The office personnel at the time of the new opening were: Postmaster Paul Scarborough; Assistant Postmaster C. C. Blythe; Clerks: J. J. Parker, Exum White, and Miss Josie Lawrence; Substitute Clerk/Carrier: J. F. Mathews; City Carriers J. R. Councill and J. R. Lawrence; Rural Carriers R. B. Scott, C. L. Councill, R. L. Scott, and J. C. Eley.

At this point in this writing, we point to the fact that Mr.
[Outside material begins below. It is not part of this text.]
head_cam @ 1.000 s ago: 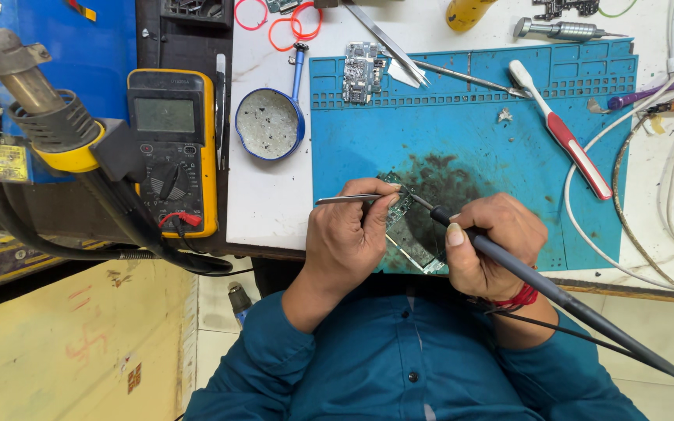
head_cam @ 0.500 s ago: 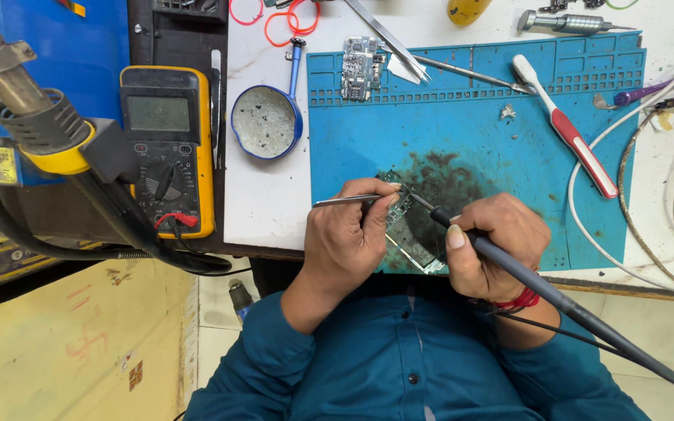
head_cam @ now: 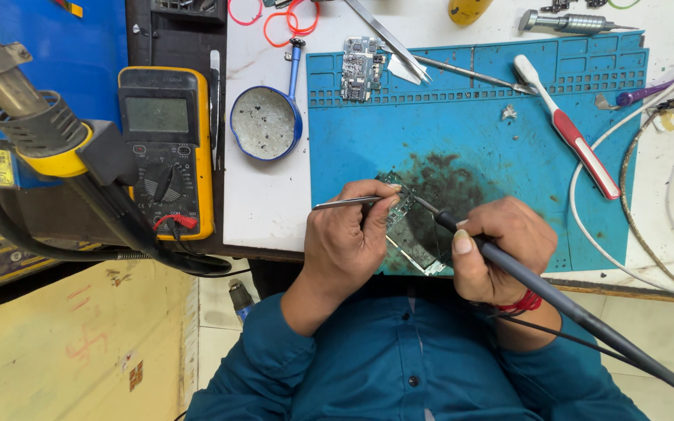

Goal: The person cleans a phone motherboard with a cotton swab, then uses a hot air gun to heat the board and removes a small component with tweezers. They then use a soldering iron to rework the board's contacts while steadying it with tweezers.

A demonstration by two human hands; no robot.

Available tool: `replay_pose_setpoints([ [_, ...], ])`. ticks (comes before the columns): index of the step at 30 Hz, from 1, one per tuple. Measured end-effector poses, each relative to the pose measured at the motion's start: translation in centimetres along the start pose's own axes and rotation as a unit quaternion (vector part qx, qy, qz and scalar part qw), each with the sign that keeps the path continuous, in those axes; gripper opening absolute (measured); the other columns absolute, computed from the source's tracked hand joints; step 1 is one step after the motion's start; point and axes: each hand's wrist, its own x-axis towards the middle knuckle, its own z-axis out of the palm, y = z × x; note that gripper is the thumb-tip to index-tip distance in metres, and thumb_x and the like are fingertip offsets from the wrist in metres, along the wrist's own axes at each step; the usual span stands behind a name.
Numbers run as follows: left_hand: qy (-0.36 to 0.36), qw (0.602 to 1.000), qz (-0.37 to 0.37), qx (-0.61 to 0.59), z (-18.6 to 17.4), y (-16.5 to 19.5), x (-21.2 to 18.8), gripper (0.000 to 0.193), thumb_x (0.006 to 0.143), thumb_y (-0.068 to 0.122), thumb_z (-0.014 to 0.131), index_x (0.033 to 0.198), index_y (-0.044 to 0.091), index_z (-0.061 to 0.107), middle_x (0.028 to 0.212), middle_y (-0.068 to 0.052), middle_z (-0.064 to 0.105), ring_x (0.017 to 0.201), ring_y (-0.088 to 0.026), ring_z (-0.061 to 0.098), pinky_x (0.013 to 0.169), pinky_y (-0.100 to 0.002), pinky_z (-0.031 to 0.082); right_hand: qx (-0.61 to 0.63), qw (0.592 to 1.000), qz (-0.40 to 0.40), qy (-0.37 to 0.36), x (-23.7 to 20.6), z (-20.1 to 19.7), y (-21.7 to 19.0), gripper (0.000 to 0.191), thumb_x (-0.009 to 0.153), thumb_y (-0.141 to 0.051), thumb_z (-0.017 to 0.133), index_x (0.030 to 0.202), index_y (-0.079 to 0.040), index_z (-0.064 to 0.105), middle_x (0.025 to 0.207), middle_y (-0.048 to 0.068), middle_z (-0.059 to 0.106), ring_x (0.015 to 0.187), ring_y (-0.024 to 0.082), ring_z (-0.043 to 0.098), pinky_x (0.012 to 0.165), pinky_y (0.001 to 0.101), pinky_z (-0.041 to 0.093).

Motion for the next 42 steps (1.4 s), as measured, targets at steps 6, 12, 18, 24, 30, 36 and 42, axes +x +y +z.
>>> replay_pose_setpoints([
  [6,0.001,1.0,0.0,0.004,-0.02,0.01,0.05,0.008,0.103,0.006,0.068,0.106,0.002,0.062,0.101,-0.008,0.074,0.069,-0.02,0.07,0.061,-0.032,0.054,-0.009,1.0,-0.002,-0.006,0.08,0.13,-0.04,0.014,0.095,-0.014,0.068,0.093,-0.005,0.058,0.08,0.01,0.064,0.062,0.022,0.059,0.059,0.0316,0.046],
  [12,-0.002,1.0,-0.002,0.007,-0.05,0.06,0.02,0.008,0.103,0.006,0.068,0.107,0.002,0.063,0.1,-0.007,0.073,0.069,-0.021,0.07,0.061,-0.032,0.054,-0.012,1.0,0.003,-0.004,0.15,0.21,-0.15,0.013,0.094,-0.014,0.068,0.092,-0.006,0.059,0.079,0.01,0.064,0.061,0.022,0.059,0.058,0.0318,0.046],
  [18,0.0,1.0,-0.006,0.007,-0.03,0.07,0.05,0.009,0.103,0.007,0.068,0.108,0.002,0.062,0.1,-0.007,0.074,0.067,-0.02,0.069,0.06,-0.032,0.054,-0.008,1.0,-0.002,-0.004,0.18,0.22,-0.1,0.013,0.095,-0.014,0.068,0.094,-0.005,0.059,0.08,0.009,0.065,0.063,0.022,0.061,0.06,0.0317,0.048],
  [24,-0.001,1.0,0.002,0.008,-0.03,0.01,0.03,0.009,0.104,0.007,0.068,0.108,0.003,0.062,0.101,-0.007,0.074,0.069,-0.02,0.07,0.062,-0.032,0.055,-0.011,1.0,0.0,-0.003,0.09,0.19,-0.03,0.013,0.095,-0.014,0.068,0.093,-0.005,0.059,0.08,0.01,0.065,0.063,0.022,0.06,0.06,0.0318,0.047],
  [30,-0.002,1.0,-0.006,0.011,-0.04,0.06,0.03,0.009,0.103,0.007,0.068,0.108,0.002,0.063,0.098,-0.007,0.074,0.066,-0.019,0.068,0.059,-0.032,0.053,-0.017,1.0,0.009,0.006,-0.04,0.16,-0.02,0.012,0.095,-0.014,0.068,0.094,-0.005,0.06,0.081,0.01,0.065,0.062,0.022,0.059,0.06,0.0319,0.046],
  [36,-0.002,1.0,-0.013,0.005,-0.02,0.07,0.04,0.008,0.102,0.007,0.069,0.107,0.003,0.064,0.096,-0.007,0.074,0.065,-0.019,0.068,0.059,-0.032,0.053,-0.014,1.0,0.0,-0.001,0.09,0.15,-0.08,0.012,0.094,-0.014,0.068,0.093,-0.005,0.059,0.08,0.01,0.064,0.063,0.022,0.06,0.06,0.0319,0.047],
  [42,0.0,1.0,-0.006,0.003,-0.04,0.06,0.01,0.008,0.103,0.007,0.069,0.107,0.002,0.063,0.099,-0.007,0.074,0.068,-0.02,0.069,0.061,-0.033,0.054,-0.013,1.0,-0.013,-0.006,0.28,0.19,-0.08,0.013,0.094,-0.013,0.068,0.093,-0.005,0.059,0.079,0.009,0.064,0.069,0.024,0.062,0.06,0.0323,0.049],
])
Scarborough resigned as editor of The Tidewater News in order to assume the position of postmaster; Edgar Jackson took over as editor at the newspaper.

The contract for the building was awarded to R. V. Richardson of Hampton, the contract figures being approximately $38,000. Plumbing was done by W. G. Morris of Phoebus, electrical work by S. J. Watson of Phoebus, lighting fixtures by George Sanderford of Franklin, and painting by G. M. Whitley of Franklin.

According to 19th century local historian T. O. Barrett, the first Franklin post office dates back to the 1850s with John (Choctaw) Williams as postmaster. Actually, the first Franklin post office was in Isle of Wight County near the site of the future Camp Manufacturing Co. During that time, the Seaboard & Roanoke Railroad Depot and the Albemarle Steam Navigation Co. Wharf were located on the eastern side of the Blackwater River.

During the Civil War, because of the dangerous proximity of Federal troops, Franklin’s post office was moved 3 miles downriver to a place called Murfee’s Depot which, at that time, was located on the Pretlow Farm with S. B. Pretlow as postmaster. 

After the war, E. F. Murfee was postmaster for a while, succeeded by Frank Holland who conducted the post office on a site near the intersection of Main Street and First Avenue, later occupied by Vaughan & Co. Bank.

For many years, Major Fulgence de Bordenave was postmaster. During his time, the post office was moved from a little frame building on First Avenue to the Virginian Hotel Building, at the northwestern corner of Main Street and Second Avenue. 

Dr. E. A. de Bordenave, son of Major Bordenave, was postmaster for eight years, followed by F. W. Rose.  During Mr. Rose’s term, the office was moved into a building, owned by Dr. R. H. Cobb, on the southeastern corner of Main Street and Second Avenue.  In 1913, Henry Cobb succeeded Mr. Rose. Mr. Cobb held the office until his death in 1916 when W. O. Bristow was appointed.

The 1919 Franklin Post Office, with various postmasters and staff, was in use until 1975 when it was considered obsolete.  It was replaced by a more modern building that was erected on a City of Franklin parking lot on the southeastern corner of Main Street and Jackson Street.  

The old 1919 post office, described above, is still standing and is still an attractive – and structurally sound -building. In 1976, it was purchased and occupied by Manry-Rawls Corporation and converted for their use. Noticeably, the building’s exterior maintains much of its original appearance. Originally, it was constructed as, mostly, a one-story structure; an interior mezzanine level was located in the rear section of the workroom. When Manry-Rawls took over, the interior front section of the building, which had high ceilings, was reconstructed to accommodate a full second level.